The Rat Pack - Live From Las Vegas is a stage musical produced by Flying Music Group Ltd. The stage show was conceived and created by Mitch Sebastian, who was also the show's director and choreographer.

Overview
Developed over three years the original production opened outside London at the Beck Theatre, Hayes in January 2000. A short tour featured Louis Hoover as Frank Sinatra, Michael Howe as Dean Martin and Peter Straker as Sammy Davis Junior. The show was rewritten and new set designs were added for a second UK tour in 2001 with Clive Carter and George Daniel Long playing Dean Martin and Sammy Davis Junior. It was not until the 2002 UK Tour that the show found its audience.

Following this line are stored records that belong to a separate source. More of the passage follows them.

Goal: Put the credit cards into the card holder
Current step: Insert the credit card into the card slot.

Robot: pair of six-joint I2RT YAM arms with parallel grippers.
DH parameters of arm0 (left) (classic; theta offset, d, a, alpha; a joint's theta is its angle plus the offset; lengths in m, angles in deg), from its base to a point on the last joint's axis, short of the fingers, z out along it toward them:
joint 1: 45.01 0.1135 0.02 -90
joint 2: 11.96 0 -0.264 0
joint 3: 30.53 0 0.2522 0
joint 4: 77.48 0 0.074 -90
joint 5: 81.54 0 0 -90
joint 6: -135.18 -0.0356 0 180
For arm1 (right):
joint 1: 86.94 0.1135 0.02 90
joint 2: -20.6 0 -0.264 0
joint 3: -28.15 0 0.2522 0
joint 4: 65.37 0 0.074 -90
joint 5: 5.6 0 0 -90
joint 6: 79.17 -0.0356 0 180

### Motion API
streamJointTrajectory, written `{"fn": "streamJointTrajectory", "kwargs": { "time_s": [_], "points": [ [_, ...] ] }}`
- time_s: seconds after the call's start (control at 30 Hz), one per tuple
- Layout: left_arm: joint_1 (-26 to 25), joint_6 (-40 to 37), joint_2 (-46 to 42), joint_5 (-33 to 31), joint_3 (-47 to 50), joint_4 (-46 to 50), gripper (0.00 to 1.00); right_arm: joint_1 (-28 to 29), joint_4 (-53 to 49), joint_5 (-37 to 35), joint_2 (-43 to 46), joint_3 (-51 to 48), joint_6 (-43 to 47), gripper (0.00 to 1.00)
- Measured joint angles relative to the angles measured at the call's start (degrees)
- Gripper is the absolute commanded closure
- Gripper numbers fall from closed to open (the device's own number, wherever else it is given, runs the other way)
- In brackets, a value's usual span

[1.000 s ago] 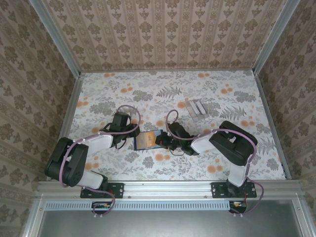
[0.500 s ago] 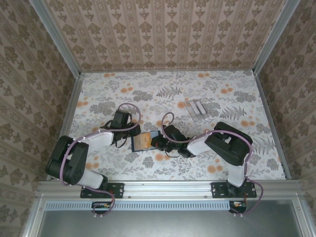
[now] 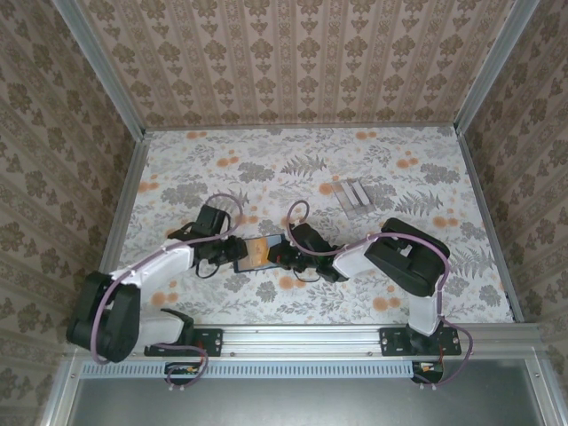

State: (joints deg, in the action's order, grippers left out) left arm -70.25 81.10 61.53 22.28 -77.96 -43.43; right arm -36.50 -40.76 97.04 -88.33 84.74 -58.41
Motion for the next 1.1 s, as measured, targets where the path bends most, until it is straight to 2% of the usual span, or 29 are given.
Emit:
{"fn": "streamJointTrajectory", "kwargs": {
  "time_s": [0.1,0.33,0.67,0.93,1.1],
  "points": [
    [-0.24,0.37,3.43,0.74,0.0,0.87,0.7,0.44,0.0,0.2,-0.46,0.61,0.04,0.94],
    [-2.49,1.88,5.53,2.51,-0.33,-2.75,0.73,0.85,-0.94,0.52,-0.55,0.92,0.42,0.95],
    [-2.86,2.36,5.62,3.08,-0.83,-3.37,0.72,0.83,-4.46,1.18,-1.25,3.34,2.19,0.91],
    [-2.86,3.13,4.15,3.21,-0.79,-2.21,0.69,0.87,-4.79,2.1,-1.42,4.04,3.52,0.77],
    [-2.51,3.08,-0.52,4.24,-0.92,-0.5,0.66,1.2,-11.8,0.52,3.61,3.56,7.28,0.64]
  ]
}}
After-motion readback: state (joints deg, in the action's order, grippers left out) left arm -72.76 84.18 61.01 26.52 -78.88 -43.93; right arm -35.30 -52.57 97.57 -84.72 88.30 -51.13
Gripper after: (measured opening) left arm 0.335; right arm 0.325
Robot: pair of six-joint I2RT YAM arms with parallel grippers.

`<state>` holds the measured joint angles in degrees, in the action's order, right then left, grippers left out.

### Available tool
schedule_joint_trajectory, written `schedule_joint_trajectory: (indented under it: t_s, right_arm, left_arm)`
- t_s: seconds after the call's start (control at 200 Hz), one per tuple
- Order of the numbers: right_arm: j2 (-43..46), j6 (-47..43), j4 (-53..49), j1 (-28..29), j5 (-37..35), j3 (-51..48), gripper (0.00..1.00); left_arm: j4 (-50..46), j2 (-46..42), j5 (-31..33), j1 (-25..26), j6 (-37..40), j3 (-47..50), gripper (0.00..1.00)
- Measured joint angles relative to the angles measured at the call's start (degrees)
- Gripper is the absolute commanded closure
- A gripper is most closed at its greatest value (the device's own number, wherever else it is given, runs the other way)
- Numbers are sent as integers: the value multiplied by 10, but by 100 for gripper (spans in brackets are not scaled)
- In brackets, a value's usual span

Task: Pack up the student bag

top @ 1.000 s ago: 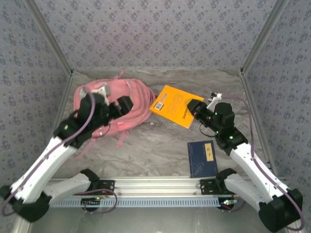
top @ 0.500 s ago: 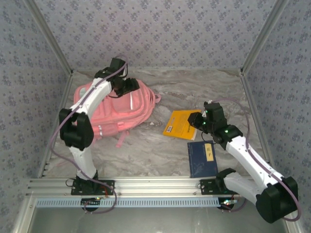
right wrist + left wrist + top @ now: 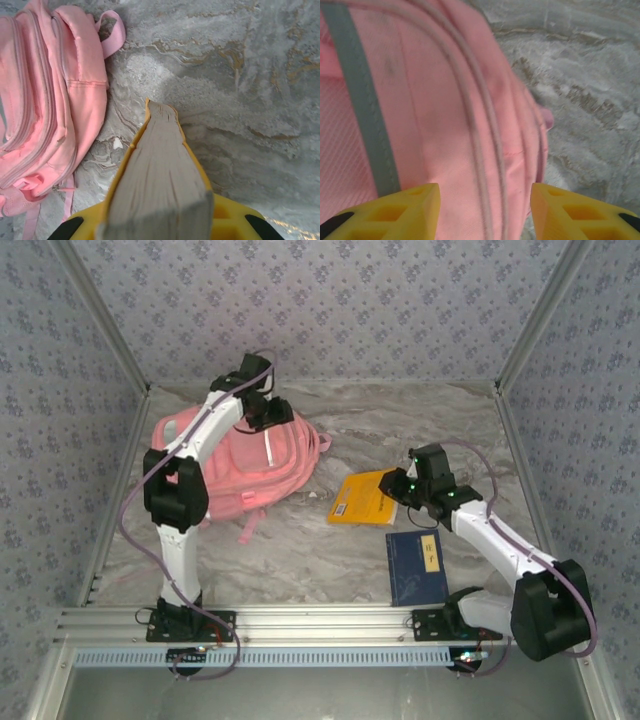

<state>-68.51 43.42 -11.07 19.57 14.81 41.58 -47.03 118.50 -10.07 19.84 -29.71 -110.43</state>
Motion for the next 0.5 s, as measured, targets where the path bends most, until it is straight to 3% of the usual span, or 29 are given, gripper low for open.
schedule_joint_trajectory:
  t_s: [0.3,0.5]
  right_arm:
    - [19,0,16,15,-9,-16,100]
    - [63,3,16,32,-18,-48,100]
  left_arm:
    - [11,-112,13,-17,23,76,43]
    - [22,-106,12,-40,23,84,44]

Further rewrites and new set designs by Sean Kavanagh with costume designs by Paul Clarke and a cast that featured Stephen Triffit (Frank) Mark Adams (Dean) and George Daniel Long (Sammy) performed a sold-out 6-month tour.

The production transferred to the West End for a limited six-week engagement at Theatre Royal Haymarket in 2003. Due to rave reviews and sold-out performances, the run was extended for a further six weeks before transferring to Strand Theatre (now Novello Theatre), where it played for two years breaking all box office records in advance sales. The original West End cast starred Mark Adams (Martin), George Daniel Long (Davis Jr), and Stephen Triffitt (Sinatra). In May 2005, the show transferred to the Savoy Theatre where it ran for another two years,  exceeding over 1000 consecutive performances.

A new limited season was performed at the Adelphi Theatre in London from September 2009 to January 2010 starring Craige Els (Martin), Giles Terrera (Davis Jr), and Louis Hoover (Sinatra). It returned for another limited season to the Wyndhams Theatre in 2011–2012 with the original cast.

It currently holds the record for playing in the most houses (eight) in London's West End. The production has played the following West End Theatres from 2003 - 2014  Peacock Theatre, Theatre Royal Haymarket,  Novello Theatre , Savoy Theatre, London Palladium, Theatre Royal Drury Lane, Adelphi Theatre and Wyndham's Theatre. On 13 December 2017 it returned to the Theatre Royal Haymarket and in January the show was enhanced with a celebration of Ella Fitzgerald's centenary. Ella Fitzgerald is played by Nicola Emmanuelle. It will close in February 2018 followed by another U.K. Tour which will finish on June 9, 2018.

A European tour premiered in 2004 and ran for four years playing, Germany, Austria, Italy, Spain, Norway and Denmark.

The show was renamed "The Ratpack Live from the Sands" when it embarked on its first USA Tour in 2005. It continued to tour America as part of the Broadway series for a subsequent four seasons. Other productions opened in Toronto, Canon Theatre.

Mitch Sebastian also directed the film for PBS in America. It is currently available on Amazon (Giles Terrera appears as Sammy Davis Junior)

Original West End cast recording was made early in the run at the Novello Theatre featuring the original cast.

The show was nominated for BEST NEW MUSICAL in the WhatsOnStage awards and for BEST ENTERTAINMENT in the 2003 Laurence Olivier Awards.